By R.M.B Senanayake –
If the people are to participate in governance then devolution of power to the periphery is essential. This reflects Tocqueville’ assertion of decentralization being indispensable for a system of active popular rule – power to the people and equal opportunities for all.
But politicians who get elected don’t want people’s participation thereafter. They would prefer the people to mind their business until the next election. The colonial state was not a democracy. With the mobilization of the majority Sinhala Buddhists carried out by SWRD in 19566 the State disinherited the Tamil population. The post 1956 State became a majoritarian State and it failed to carry out the twin tasks of ‘nation-building and non-discriminatory economic development. Powers were concentrated, and with the progress of the war the powers became authoritarian, and the law made an unmediated instrument of force where administrative fiat was more a rule, than the rule of law. This is where we are today after the passing of the 18th Amendment and the subjection of the Judiciary to the Executive Presidency.

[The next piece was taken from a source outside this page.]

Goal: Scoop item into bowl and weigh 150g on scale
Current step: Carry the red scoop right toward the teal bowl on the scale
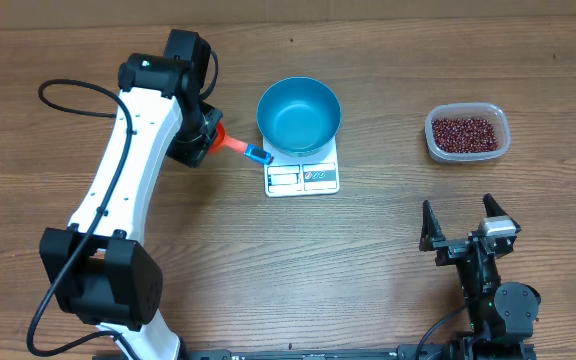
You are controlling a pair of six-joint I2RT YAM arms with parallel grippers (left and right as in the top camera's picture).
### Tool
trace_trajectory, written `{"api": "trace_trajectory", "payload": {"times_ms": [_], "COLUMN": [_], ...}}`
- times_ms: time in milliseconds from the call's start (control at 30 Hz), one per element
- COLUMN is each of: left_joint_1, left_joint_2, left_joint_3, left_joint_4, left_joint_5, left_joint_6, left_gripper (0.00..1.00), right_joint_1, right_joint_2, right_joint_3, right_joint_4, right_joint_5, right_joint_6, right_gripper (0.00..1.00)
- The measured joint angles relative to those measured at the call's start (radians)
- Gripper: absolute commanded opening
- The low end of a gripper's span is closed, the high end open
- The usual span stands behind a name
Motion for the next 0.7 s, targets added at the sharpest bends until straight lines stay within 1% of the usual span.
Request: {"api": "trace_trajectory", "payload": {"times_ms": [200,700], "left_joint_1": [0.0,0.0], "left_joint_2": [0.0,0.0], "left_joint_3": [0.0,0.0], "left_joint_4": [0.037,0.056], "left_joint_5": [0.004,0.003], "left_joint_6": [-0.039,-0.053], "left_gripper": [0.04,0.04], "right_joint_1": [0.0,0.0], "right_joint_2": [0.0,0.0], "right_joint_3": [0.0,0.0], "right_joint_4": [0.0,0.0], "right_joint_5": [0.0,0.0], "right_joint_6": [0.0,0.0], "right_gripper": [1.0,1.0]}}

Presently, the political space is monopolized by a centralized authoritarian system. The fear of losing power is not the fear of the Sinhalese people but of the politicians in power who do not want to devolve power not even to those Provincial Councils where their own party is in control. So they project their fear of loss of power to the Sinhalese masses invoking the risk of secession. So to allow a Northern Provincial Council to function will be a great step forward.
The next question is to what extent is centralized political authority willing to relinquish power to the periphery? The Government doesn’t want to devolve police and land powers. But the Police powers were to be subject to the independent Police Commission and the powers of land alienation were to be subject to the control of the National Land Commission. But these important checks and balances were done away with by the present regime and it now wants to amend the 13th Amendment to remove these powers. An important issue is the attitude of India which wants devolution of power as a solution to the grievances of the Tamil people. What is the attitude of the international community towards the devolution of power? They certainly welcome the devolution of power to enable the local people to decide matters for themselves.
The implementation of policy and programmes by the public service must be under the surveillance of the people and exerted through their elected representatives. But there must be a clear separation between the role of the elected representative and the bureaucracy. Under the present regime the elected representatives although lacking in knowledge and competency have taken full control of the public service. But the role of the politician vis a vis the public service is not to interfere in technical decision making or in running the department but only in supervising the bureaucracy to ensure that their decision making is transparent and in the public interest. They are required to act according to the law and without discrimination. It cannot be gainsaid that “the citizen has a surveillance role to play to ensure that the public servant comply with the mandate that was given them” [Hilliard and Kemp 1949:43].So the appointment, promotion and discipline of the bureaucracy is under the purview of an independent Provincial Public Service Commission. Elected representatives should not take these powers to themselves.
The Provincial Council is a collective body in the nature of an assembly with the Executive power in the hands of the Chief Minister. It must focus its efforts and resources on improving the quality of life of the communities. In addition to enhancing understanding of needs, civil society participation enhances understanding of the impact of policy and programmes as well as promotes the development of priorities. It is though interaction with the public that the state and local authorities can discover what citizens expects from their governments, local and national, areas where the implementation of policy and programmes are inadequate, and thereby promote the development of priorities.
It must be borne in mind that this institution was worked out under the Indo-Lanka Agreement to provide minorities the opportunity to share power with the Centre. While devolution although primarily focuses on power sharing for the ethnic minorities, it must also be viewed as an institution that can play a vital role in bringing the rural sector in partnership as a stake holder in managing the priorities of the area and the community. If this institution is given the freedom to function freely within its mandate, it can act as the mechanism to resolve the grievances of the people. Community participatory engagement with the leverage to take initiatives at the community level will undoubtedly bring satisfaction to the people and keep them away from ‘disruptive politics’ and social upheavals as experienced in the country with the ‘71 and ‘87 southern revolts. This holds true for the ethnic conflict too.
The problem will be the role of the Governor who is expected to be a figurehead but unfortunately have become involved in acting as a channel for the ruling power and the ruling politicians at the Center. One hopes the Provincial Council for the North won’t end up the way the Jaffna District Council ended up.